Task to complete:
Select all lines holding the word "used" from the entries that follow.

Extracted material START

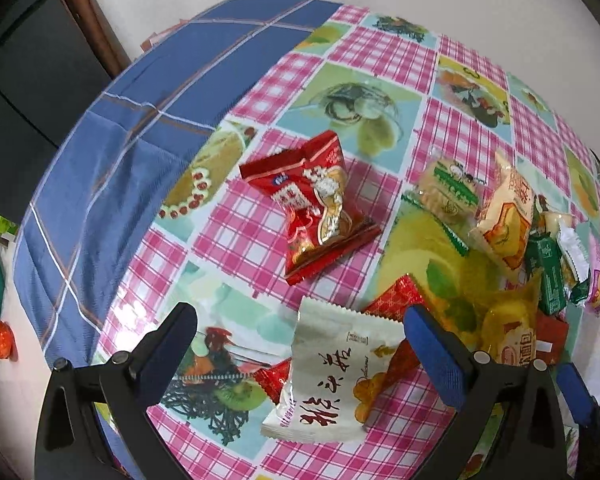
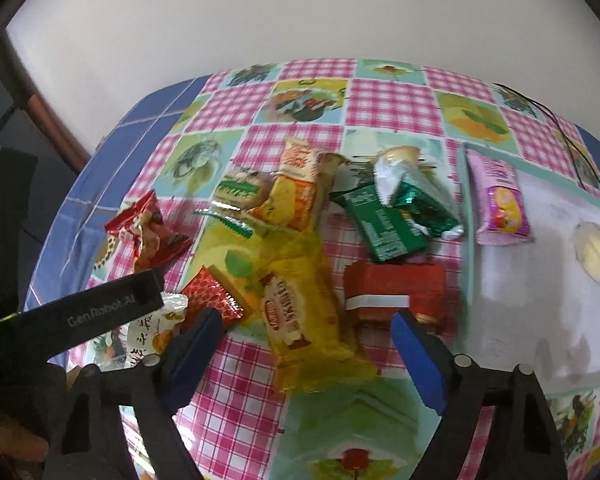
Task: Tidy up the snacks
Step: 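Grasp the white pastry packet with the left tool while the right grasps the yellow bread bag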
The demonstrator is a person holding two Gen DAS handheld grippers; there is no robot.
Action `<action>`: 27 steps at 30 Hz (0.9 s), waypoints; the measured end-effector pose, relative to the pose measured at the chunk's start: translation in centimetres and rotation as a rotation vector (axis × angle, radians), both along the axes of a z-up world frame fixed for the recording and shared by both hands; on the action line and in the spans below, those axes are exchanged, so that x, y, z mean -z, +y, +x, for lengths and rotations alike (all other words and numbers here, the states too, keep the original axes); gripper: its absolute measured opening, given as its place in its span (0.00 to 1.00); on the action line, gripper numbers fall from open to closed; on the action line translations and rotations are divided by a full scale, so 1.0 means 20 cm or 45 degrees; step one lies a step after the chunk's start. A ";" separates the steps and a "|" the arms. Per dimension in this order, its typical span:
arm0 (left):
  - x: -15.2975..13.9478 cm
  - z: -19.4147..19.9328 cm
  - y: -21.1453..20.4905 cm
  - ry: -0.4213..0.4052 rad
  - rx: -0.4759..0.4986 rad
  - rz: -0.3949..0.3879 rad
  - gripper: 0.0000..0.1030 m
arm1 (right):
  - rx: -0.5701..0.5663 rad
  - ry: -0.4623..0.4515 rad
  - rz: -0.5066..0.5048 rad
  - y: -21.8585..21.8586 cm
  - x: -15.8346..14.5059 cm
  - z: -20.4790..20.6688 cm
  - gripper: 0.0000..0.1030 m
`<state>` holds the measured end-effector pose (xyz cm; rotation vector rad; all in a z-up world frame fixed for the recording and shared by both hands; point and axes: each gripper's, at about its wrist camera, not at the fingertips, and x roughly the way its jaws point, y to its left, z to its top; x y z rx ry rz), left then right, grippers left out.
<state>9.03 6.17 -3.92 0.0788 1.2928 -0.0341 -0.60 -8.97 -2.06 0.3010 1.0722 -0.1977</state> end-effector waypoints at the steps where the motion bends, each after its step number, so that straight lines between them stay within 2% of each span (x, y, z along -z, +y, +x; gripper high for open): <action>1: 0.01 0.00 0.00 0.013 0.001 -0.006 1.00 | -0.007 0.003 -0.002 0.01 0.01 0.01 0.82; 5: 0.04 -0.01 0.00 0.057 0.000 0.007 1.00 | -0.031 0.043 -0.014 0.04 0.07 0.04 0.76; 9: 0.06 -0.02 -0.01 0.077 0.010 0.002 1.00 | -0.031 0.084 -0.023 0.04 0.12 0.05 0.60; 10: 0.06 -0.02 -0.02 0.083 0.018 0.000 1.00 | -0.026 0.094 -0.016 0.03 0.13 0.04 0.54; 12: 0.07 -0.03 -0.04 0.087 0.029 0.002 1.00 | -0.011 0.101 0.019 0.01 0.14 0.04 0.48; 16: 0.09 -0.05 -0.06 0.102 0.036 0.002 0.99 | 0.007 0.090 0.091 -0.03 0.15 0.01 0.42; 19: 0.11 -0.06 -0.08 0.119 0.040 0.002 0.89 | 0.011 0.098 0.110 -0.04 0.15 -0.01 0.41; 24: 0.14 -0.11 -0.12 0.149 0.050 -0.021 0.62 | 0.022 0.111 0.139 -0.05 0.14 -0.06 0.40; 26: 0.14 -0.12 -0.12 0.140 0.046 -0.031 0.59 | 0.018 0.114 0.142 -0.05 0.15 -0.08 0.40; 27: 0.14 -0.13 -0.12 0.135 0.044 -0.027 0.54 | 0.017 0.115 0.142 -0.05 0.15 -0.09 0.40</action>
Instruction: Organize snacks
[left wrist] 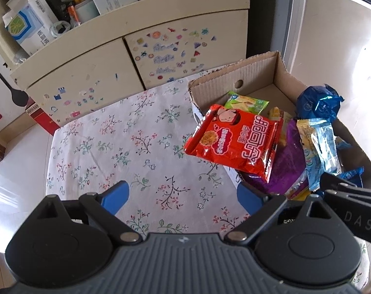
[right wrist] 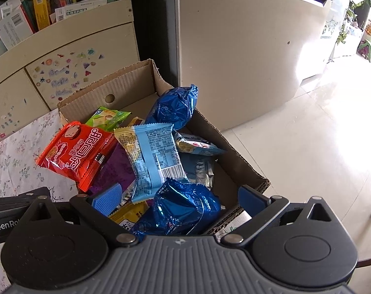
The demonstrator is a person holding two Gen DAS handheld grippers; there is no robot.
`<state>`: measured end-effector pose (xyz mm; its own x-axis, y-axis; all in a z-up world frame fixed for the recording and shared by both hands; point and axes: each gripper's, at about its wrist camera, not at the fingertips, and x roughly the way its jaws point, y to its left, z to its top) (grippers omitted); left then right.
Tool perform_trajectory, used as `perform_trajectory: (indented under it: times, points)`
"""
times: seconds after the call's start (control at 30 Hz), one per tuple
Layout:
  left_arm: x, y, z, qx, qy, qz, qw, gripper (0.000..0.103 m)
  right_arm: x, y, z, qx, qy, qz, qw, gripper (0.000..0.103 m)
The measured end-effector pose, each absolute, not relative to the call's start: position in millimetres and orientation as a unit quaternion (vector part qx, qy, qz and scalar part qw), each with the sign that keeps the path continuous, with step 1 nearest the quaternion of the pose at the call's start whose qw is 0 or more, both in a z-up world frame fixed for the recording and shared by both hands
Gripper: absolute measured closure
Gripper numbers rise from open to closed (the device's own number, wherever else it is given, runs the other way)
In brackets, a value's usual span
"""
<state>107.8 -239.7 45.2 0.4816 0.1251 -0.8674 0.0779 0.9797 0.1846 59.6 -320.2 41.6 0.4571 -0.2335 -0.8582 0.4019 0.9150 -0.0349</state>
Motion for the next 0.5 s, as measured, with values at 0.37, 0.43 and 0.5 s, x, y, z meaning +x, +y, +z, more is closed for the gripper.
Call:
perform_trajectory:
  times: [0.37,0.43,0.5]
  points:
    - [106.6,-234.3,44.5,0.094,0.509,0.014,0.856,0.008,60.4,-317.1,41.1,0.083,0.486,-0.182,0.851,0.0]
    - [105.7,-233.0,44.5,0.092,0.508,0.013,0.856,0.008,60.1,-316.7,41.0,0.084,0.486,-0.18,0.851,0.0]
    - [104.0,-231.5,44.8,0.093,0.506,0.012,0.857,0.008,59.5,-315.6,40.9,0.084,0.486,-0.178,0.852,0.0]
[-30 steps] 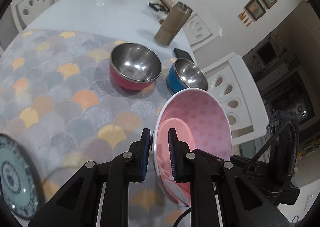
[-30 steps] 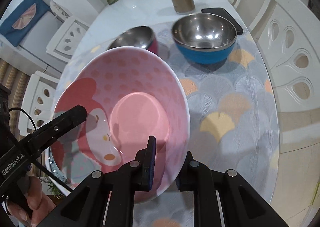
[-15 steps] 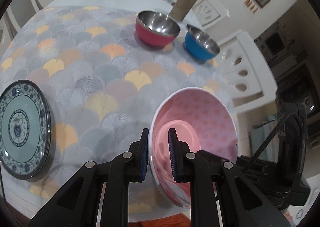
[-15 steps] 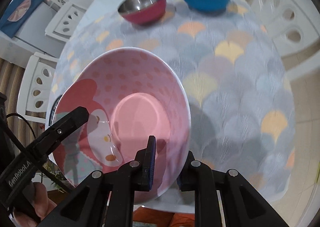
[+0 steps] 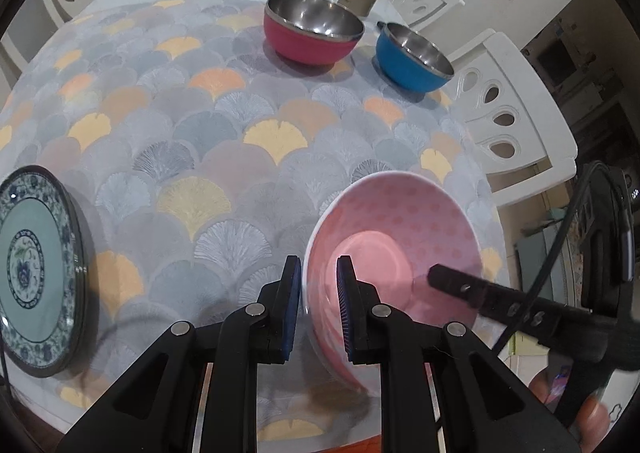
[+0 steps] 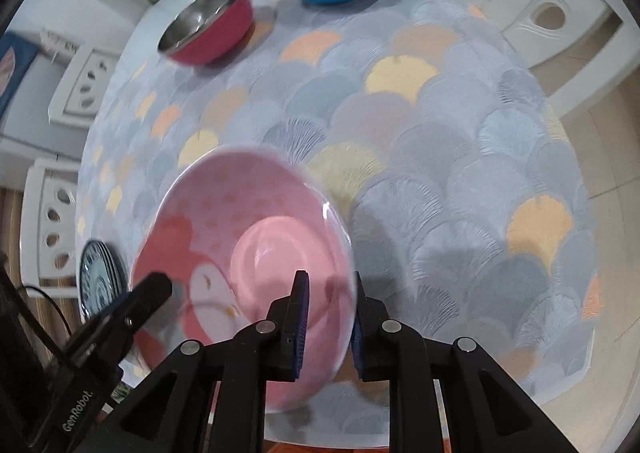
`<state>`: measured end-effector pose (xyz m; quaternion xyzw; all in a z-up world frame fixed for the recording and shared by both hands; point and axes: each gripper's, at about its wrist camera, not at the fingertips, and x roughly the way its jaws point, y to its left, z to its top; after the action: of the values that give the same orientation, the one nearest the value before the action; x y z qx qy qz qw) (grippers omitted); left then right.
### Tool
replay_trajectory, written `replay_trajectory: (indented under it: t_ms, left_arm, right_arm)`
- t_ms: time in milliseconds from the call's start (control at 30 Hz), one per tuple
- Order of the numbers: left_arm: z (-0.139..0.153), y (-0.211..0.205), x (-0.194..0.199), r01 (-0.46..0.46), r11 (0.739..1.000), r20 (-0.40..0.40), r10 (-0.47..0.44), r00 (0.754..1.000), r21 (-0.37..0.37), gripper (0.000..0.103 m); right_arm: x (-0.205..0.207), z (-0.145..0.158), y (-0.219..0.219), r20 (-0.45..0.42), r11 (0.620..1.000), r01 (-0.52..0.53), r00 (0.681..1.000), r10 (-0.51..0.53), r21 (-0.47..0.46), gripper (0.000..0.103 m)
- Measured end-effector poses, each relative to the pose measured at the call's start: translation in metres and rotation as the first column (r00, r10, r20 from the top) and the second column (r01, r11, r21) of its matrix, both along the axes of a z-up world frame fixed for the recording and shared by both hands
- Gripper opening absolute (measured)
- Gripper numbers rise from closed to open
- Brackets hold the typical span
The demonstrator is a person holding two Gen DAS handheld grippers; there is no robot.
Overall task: Organize plates and bowls
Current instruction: 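Lower the pink bowl beside the plates and open both grippers, then move both grippers to the red steel bowl and grasp its rim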
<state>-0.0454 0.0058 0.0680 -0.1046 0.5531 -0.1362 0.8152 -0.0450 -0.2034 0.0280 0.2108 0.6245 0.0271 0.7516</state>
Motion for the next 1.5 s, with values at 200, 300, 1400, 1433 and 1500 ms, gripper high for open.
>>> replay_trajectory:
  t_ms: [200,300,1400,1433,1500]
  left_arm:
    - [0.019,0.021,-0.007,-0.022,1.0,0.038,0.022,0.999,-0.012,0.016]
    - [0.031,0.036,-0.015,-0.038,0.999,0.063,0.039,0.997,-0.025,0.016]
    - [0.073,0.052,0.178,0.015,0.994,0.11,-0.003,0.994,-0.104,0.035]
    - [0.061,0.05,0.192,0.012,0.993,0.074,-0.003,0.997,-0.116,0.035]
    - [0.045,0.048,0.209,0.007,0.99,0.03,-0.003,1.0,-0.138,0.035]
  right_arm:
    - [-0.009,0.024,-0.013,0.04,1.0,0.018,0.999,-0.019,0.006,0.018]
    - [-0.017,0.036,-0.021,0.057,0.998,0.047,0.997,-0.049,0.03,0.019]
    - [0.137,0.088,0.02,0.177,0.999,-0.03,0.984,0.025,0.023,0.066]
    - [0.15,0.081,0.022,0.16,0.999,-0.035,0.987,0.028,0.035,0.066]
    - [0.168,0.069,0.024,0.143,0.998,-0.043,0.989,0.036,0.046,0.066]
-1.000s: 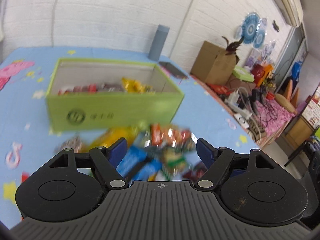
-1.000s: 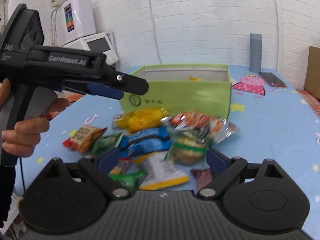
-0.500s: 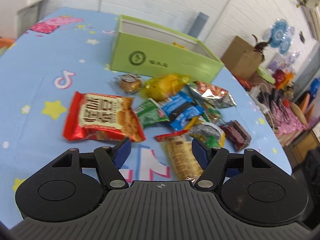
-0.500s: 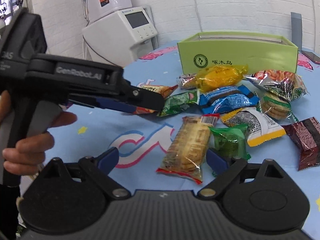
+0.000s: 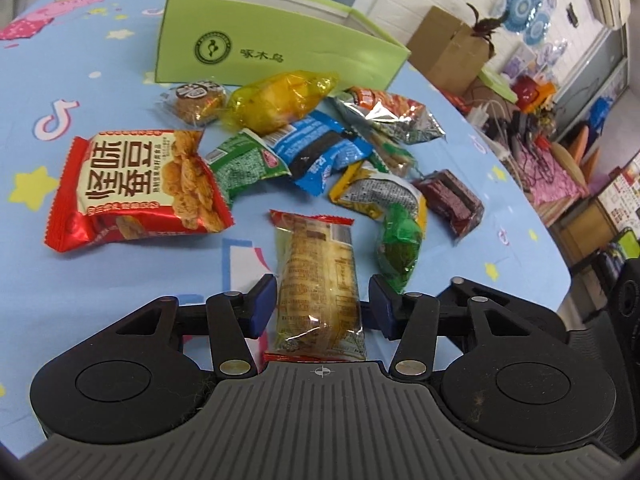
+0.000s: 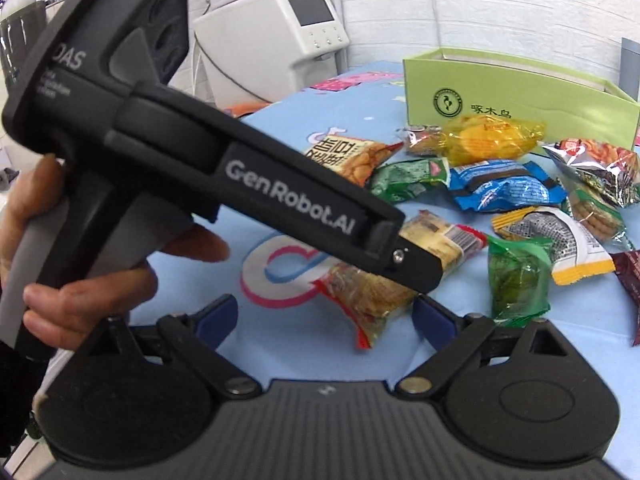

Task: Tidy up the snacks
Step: 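Move the left tool back over the remaining snacks on the table, then grasp the dark red chocolate bar with the left tool, then drop the chocolate bar into the green box with the left tool, then move the left tool over the clear cracker packet with red ends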

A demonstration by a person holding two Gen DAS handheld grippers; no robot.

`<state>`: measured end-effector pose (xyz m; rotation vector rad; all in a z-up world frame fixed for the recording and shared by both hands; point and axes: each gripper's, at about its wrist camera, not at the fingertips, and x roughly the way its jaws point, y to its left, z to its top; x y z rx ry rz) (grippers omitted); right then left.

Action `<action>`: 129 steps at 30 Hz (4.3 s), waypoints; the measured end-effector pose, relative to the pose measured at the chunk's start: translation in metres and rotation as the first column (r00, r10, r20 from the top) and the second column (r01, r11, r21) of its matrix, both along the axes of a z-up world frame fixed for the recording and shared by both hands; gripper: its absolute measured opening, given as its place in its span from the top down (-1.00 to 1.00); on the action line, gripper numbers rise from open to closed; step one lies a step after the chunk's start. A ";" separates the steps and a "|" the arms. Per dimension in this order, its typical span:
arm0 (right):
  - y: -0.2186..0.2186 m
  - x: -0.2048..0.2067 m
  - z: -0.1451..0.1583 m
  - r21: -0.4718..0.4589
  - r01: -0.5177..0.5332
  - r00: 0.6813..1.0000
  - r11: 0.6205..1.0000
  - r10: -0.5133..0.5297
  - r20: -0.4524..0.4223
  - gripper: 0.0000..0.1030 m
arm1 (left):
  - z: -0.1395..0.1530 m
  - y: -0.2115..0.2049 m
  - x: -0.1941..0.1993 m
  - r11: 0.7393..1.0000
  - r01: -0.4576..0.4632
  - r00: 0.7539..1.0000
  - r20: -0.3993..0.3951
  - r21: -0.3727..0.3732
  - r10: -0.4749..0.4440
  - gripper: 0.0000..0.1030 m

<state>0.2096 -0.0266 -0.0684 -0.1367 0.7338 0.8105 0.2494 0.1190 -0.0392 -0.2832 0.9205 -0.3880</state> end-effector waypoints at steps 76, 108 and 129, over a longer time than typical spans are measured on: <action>-0.074 0.166 0.098 -0.034 0.243 0.929 0.970 -0.222 0.296 -0.20 | 0.116 -0.074 0.170 0.997 0.031 0.975 0.216 0.064 -0.044 0.69; -0.081 0.040 0.054 -0.002 0.202 0.959 0.979 -0.198 0.202 -0.81 | 0.076 -0.016 0.017 0.982 -0.149 0.956 0.272 0.119 0.113 -0.17; -0.052 -0.001 -0.001 -0.004 0.165 0.986 0.986 -0.165 0.006 -0.81 | 0.001 0.000 -0.020 0.994 -0.096 0.993 0.066 0.042 0.093 -0.06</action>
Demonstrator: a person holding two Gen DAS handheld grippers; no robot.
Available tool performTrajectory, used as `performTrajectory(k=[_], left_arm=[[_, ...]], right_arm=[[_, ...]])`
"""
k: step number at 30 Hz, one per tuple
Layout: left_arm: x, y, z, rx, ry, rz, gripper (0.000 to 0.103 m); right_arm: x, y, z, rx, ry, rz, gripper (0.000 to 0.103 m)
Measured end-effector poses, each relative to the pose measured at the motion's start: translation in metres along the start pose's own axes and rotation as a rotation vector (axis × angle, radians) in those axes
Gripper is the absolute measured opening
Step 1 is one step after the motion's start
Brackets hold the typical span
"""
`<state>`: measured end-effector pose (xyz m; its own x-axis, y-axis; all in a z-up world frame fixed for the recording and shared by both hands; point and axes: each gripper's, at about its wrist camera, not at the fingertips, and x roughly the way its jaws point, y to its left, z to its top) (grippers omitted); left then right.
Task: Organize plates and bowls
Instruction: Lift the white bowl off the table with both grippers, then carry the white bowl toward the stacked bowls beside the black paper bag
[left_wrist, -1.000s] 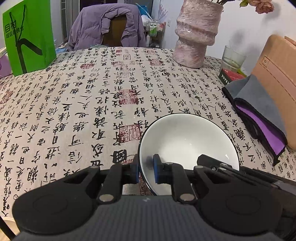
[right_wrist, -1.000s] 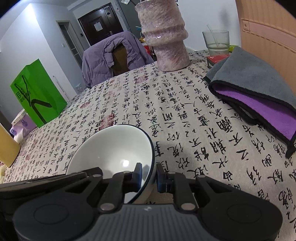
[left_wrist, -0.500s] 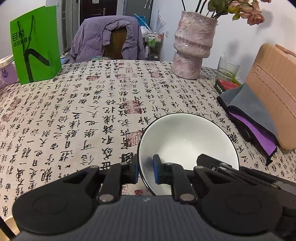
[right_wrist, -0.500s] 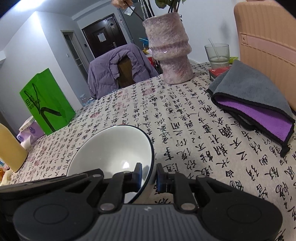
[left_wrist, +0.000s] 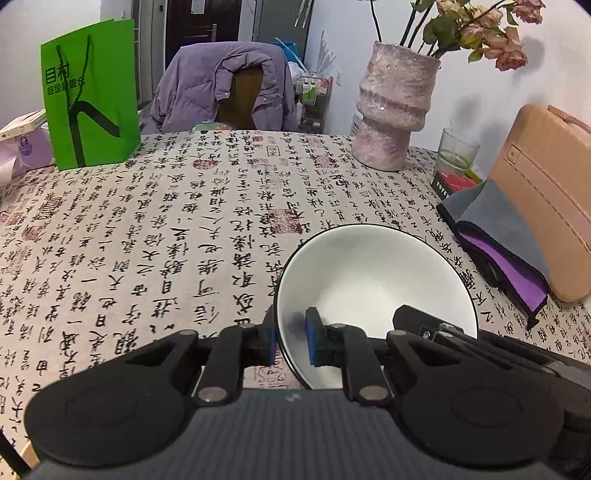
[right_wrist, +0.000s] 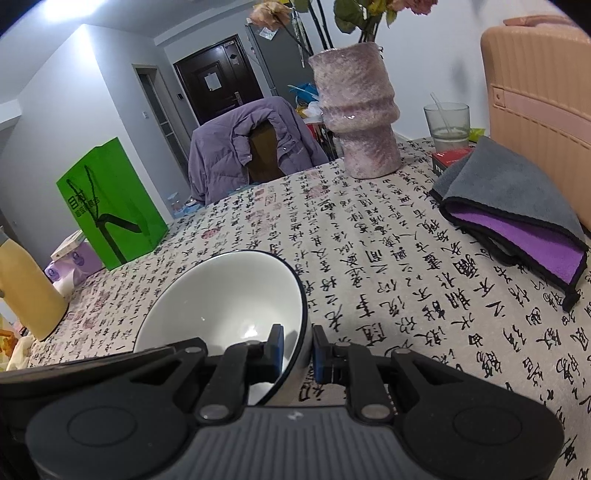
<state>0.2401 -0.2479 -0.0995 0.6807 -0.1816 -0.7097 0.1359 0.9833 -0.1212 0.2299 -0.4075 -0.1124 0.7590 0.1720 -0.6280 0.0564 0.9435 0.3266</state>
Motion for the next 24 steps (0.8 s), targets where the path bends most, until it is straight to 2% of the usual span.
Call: performTrajectory(k=[24], left_arm=[[-0.052, 0.057, -0.013, -0.048, -0.055, 0.000, 0.015]], right_arm=[[-0.031, 0.071, -0.020, -0.057, -0.037, 0.016, 0.015]])
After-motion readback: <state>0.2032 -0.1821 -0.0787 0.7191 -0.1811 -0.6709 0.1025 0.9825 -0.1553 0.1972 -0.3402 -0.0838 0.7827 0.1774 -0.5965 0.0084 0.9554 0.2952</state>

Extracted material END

Result of the task:
Tool perform_trajectory, used as `perform_trajectory: (indented under it: times, points)`
Available tool performTrajectory, used as `performTrajectory(k=[_], left_arm=[[_, ...]], right_arm=[[_, ...]])`

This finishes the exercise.